I had an idea myself, regarding this engine. It occurred to me that the displacer shaft lacked lubrication, and when that was taken care of, it went considerably faster. Pity we didn't film that. It is dismantled now, the meccano bits having been handed back to the kids.

This design makes a good demonstrator, but I am not really fond of it. I would like to build an engine with more pistons and less linkages, like an FCDA alpha stirling, with a swash plate, or with a wobble yoke.  I am currently working on a design with a rotary displacer. I thought it would be easier to build than one with multiple pistons. But in the end, the ease of construction of the humble linear piston may prove me wrong. I mean, look at what the people from cyclonepower.com have come up with!  And, irrespective of what happens on the industrial front, for the home constructor, ease of fabrication is always an issue.

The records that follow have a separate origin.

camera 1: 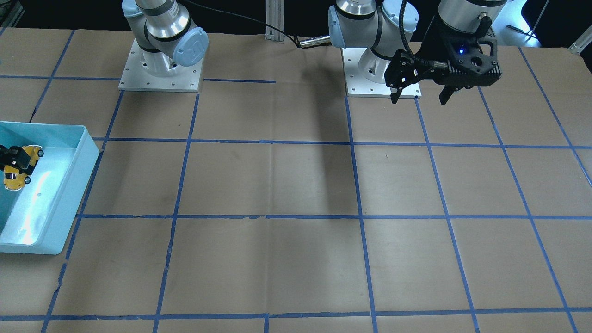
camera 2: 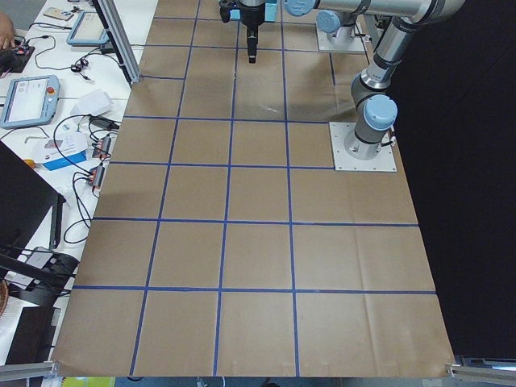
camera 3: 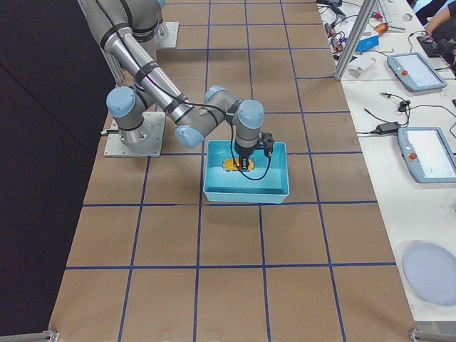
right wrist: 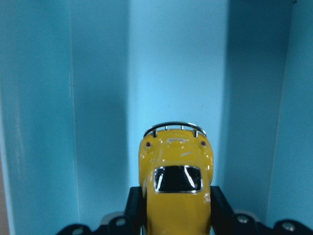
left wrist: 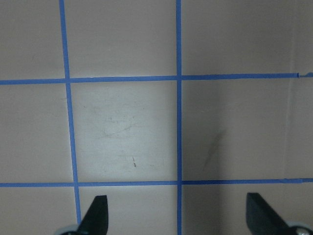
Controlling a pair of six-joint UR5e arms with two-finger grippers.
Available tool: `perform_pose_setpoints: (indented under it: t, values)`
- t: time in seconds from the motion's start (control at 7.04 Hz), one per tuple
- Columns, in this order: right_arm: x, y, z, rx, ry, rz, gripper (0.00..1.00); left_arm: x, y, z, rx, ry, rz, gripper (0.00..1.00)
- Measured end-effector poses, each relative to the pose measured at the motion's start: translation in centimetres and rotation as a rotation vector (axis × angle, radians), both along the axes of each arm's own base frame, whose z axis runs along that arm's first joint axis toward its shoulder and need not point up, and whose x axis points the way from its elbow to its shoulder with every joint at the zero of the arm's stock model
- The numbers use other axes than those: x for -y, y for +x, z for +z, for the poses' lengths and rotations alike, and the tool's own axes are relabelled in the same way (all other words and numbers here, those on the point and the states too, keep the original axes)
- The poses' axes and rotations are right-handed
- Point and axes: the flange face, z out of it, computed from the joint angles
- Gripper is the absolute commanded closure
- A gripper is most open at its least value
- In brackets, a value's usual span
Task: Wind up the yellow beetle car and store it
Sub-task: 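Lower the car into the light blue bin and open the right gripper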
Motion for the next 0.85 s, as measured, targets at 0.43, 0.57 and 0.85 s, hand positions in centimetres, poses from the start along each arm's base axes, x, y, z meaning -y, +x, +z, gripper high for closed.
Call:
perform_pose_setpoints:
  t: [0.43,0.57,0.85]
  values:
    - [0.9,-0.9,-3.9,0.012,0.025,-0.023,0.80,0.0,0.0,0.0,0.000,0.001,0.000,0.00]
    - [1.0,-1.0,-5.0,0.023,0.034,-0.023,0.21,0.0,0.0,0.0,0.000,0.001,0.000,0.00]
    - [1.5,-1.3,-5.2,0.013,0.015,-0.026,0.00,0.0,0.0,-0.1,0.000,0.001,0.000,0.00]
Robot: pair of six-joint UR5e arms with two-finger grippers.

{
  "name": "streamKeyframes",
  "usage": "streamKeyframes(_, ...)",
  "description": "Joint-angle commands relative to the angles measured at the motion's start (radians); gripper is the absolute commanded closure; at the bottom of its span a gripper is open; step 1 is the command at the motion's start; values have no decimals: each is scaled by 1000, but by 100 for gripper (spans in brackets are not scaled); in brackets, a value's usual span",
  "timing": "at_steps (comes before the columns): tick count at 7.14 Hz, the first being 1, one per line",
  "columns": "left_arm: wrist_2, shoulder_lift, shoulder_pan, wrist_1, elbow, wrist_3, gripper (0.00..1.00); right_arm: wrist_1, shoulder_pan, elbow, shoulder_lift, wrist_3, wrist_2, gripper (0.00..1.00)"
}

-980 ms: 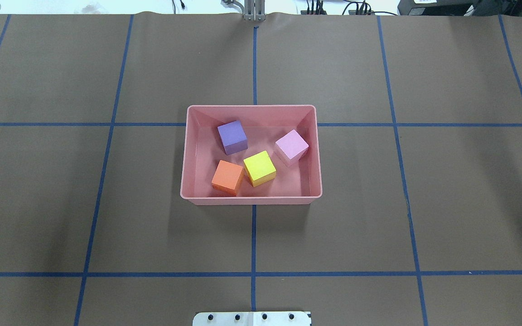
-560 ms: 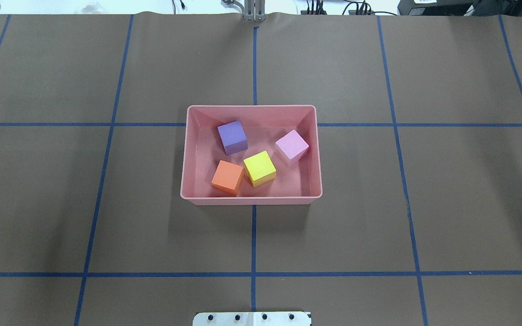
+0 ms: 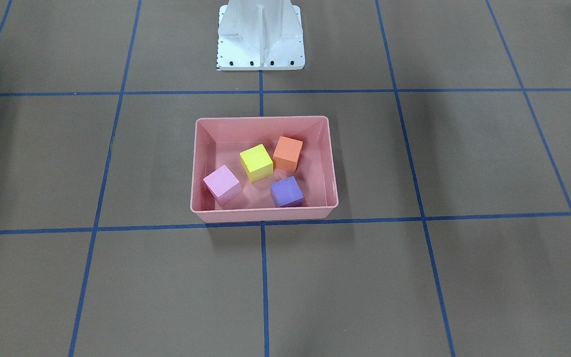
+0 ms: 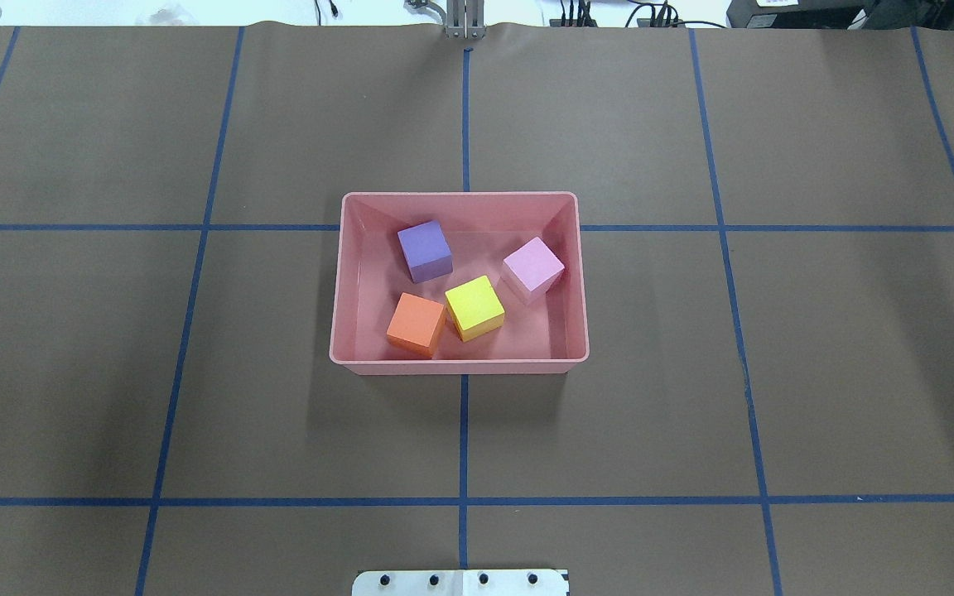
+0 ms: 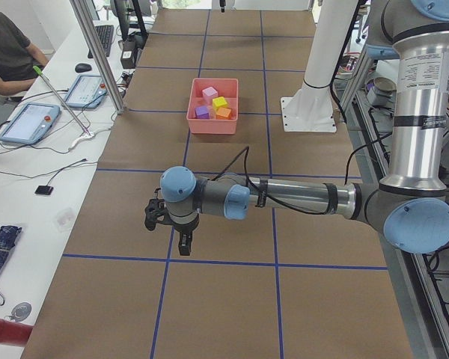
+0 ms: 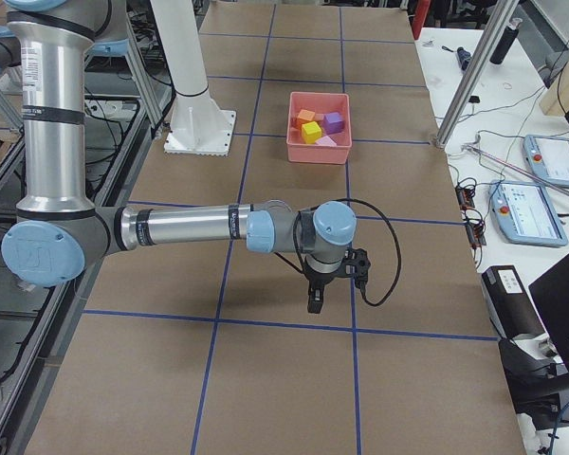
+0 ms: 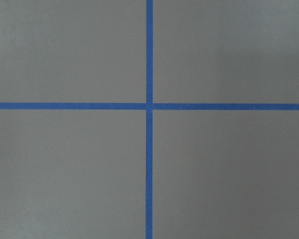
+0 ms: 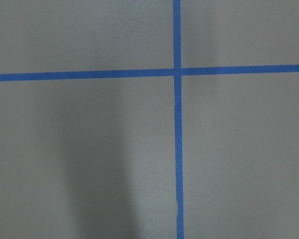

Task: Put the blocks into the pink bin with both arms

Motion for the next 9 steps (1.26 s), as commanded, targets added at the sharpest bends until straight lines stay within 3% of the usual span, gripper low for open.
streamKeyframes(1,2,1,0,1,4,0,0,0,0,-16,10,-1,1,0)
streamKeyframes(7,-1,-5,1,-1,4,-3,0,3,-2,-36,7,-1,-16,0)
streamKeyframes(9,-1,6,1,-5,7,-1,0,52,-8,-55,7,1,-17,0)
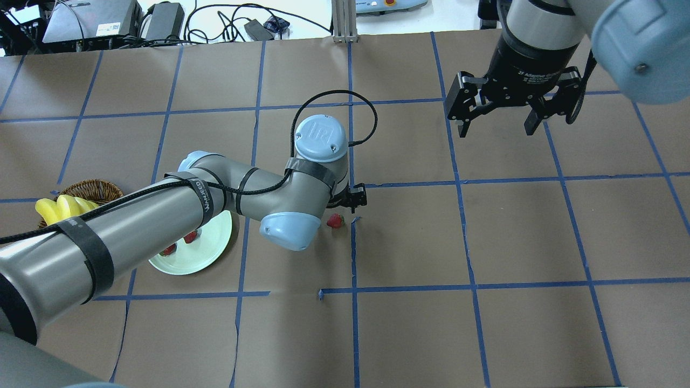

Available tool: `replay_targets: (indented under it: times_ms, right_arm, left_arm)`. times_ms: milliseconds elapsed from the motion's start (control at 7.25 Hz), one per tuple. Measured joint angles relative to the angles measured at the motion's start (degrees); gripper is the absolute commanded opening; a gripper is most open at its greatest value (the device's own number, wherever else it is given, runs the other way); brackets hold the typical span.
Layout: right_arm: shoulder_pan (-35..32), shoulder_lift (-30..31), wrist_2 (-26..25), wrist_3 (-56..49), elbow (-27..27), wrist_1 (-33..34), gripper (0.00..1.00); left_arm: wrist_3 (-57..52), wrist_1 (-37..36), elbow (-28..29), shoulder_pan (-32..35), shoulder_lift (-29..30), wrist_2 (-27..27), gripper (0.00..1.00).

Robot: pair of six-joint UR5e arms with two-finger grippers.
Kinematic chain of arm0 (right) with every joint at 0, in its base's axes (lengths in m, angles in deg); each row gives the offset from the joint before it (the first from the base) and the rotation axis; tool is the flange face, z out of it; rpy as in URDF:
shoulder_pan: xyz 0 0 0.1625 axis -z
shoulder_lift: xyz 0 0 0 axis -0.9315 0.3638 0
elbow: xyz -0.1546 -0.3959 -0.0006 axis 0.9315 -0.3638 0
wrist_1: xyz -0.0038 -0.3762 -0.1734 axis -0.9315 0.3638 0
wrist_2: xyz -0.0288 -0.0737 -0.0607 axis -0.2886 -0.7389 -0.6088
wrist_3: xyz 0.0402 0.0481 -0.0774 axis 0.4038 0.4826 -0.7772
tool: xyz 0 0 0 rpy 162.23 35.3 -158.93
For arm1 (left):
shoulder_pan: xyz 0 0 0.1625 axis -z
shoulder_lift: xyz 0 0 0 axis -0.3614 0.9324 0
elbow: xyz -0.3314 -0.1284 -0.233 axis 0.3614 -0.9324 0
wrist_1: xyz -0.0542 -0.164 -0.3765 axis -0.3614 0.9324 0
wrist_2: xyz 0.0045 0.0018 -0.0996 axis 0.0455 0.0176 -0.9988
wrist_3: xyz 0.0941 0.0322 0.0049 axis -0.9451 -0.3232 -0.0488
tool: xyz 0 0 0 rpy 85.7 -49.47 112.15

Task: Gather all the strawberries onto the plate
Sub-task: 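Reach the left gripper to the last strawberry and close on it, then carry the strawberry over the plate with the left gripper and release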

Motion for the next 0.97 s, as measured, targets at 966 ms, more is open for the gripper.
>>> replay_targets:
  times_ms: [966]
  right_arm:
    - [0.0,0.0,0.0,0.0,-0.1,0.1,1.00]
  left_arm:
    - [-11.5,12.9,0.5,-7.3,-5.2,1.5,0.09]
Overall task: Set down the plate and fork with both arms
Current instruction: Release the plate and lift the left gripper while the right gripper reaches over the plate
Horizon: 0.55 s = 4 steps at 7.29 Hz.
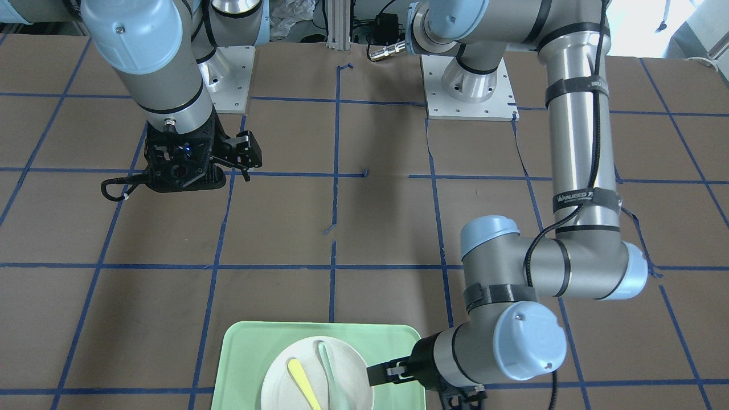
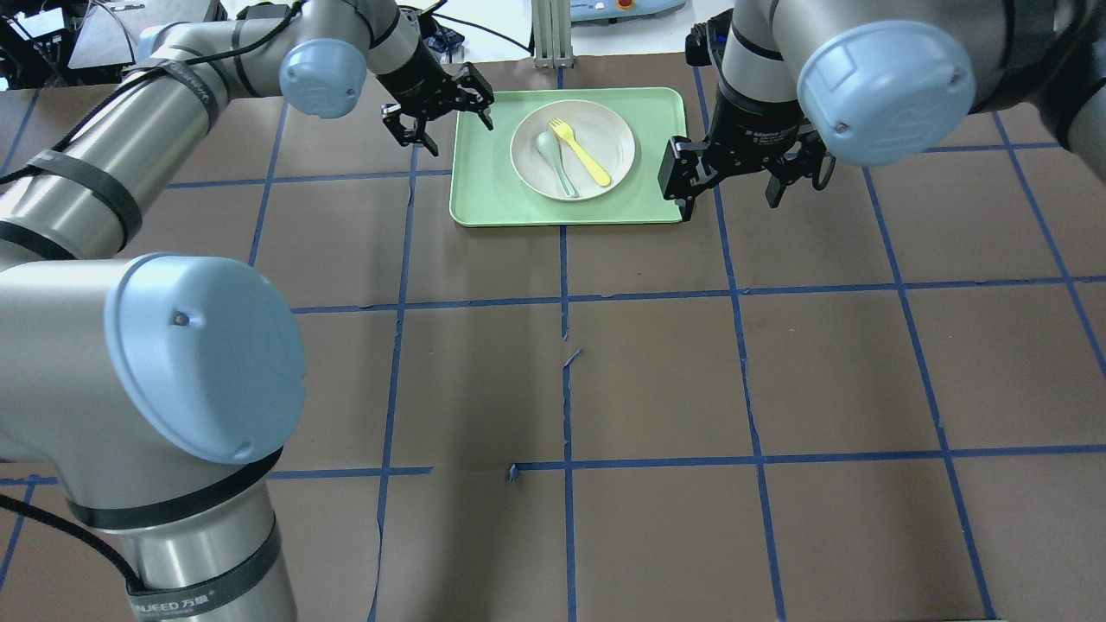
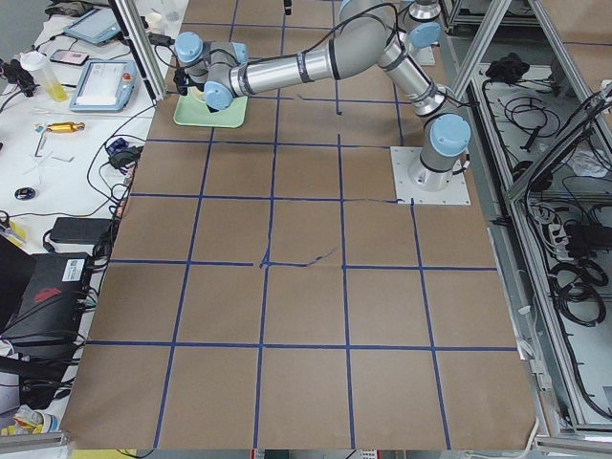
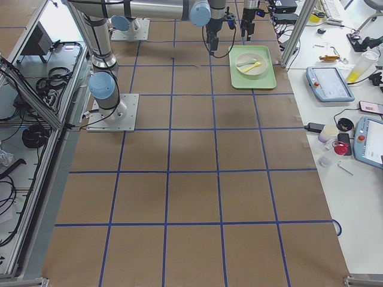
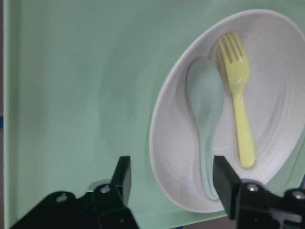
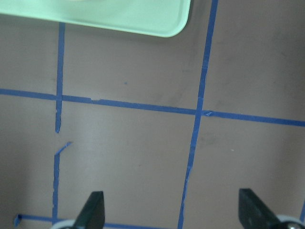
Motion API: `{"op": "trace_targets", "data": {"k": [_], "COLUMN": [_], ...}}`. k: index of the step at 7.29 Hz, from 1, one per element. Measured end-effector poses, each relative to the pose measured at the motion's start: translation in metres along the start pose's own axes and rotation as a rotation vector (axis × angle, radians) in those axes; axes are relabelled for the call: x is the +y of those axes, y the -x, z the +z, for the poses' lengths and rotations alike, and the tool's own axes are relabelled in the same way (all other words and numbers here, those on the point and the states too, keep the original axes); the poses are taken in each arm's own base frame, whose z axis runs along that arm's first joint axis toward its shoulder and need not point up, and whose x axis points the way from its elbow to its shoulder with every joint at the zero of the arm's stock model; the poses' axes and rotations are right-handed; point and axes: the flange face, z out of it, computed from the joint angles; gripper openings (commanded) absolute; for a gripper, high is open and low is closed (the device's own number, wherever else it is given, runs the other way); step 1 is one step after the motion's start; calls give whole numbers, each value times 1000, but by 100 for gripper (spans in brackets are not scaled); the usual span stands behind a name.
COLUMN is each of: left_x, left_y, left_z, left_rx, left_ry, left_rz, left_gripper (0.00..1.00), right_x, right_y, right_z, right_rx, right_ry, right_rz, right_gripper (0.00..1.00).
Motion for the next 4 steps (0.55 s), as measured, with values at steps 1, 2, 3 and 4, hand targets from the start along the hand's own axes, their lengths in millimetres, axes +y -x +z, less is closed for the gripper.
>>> {"op": "trace_targets", "data": {"k": [1, 2, 3, 4], "left_x": [10, 24, 38, 49], "left_y": [35, 69, 99, 123], "left_z": [-21, -38, -56, -73], "left_rx": [-50, -120, -207, -272], "left_ry": [6, 28, 55, 70], "left_rz": [-23, 2, 57, 90], "left_gripper": [100, 100, 100, 100], "right_x": [-21, -42, -63, -82], "right_y": [0, 1, 5, 15], "right_z": [15, 28, 38, 43], "right_rx": [1, -1, -8, -17], "right_ry": [-30, -44, -52, -59], "right_rz": [-33, -84, -125, -168], "right_gripper": [100, 100, 100, 100]}}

Anyway, if you have some new idea, I would still like to hear about it.

Regards
Joseph.



Joseph

I  was hoping that you still thad the sterling in the picture .

I have been  doing  alot of thnking about water as fuel  in the HHO   section.
one thing that   is growing  clear is   an electric  arc  in water  releses LOTS of energy.

One of the main  problems    with  sterlings is  they are  external  combustion      getting  the   heat in and out is  always a big problem .
Now  it looks like  a couple of  electrodes  and  some  very basic electronics  and you can set up  an arc inside  of a sterling engine and  possably  create alot of  power  .
Sterlings  can  be over 90% efficient .........I  think   electric  arcs in  water are  over  unity ....so there is some   very  real possibilities there .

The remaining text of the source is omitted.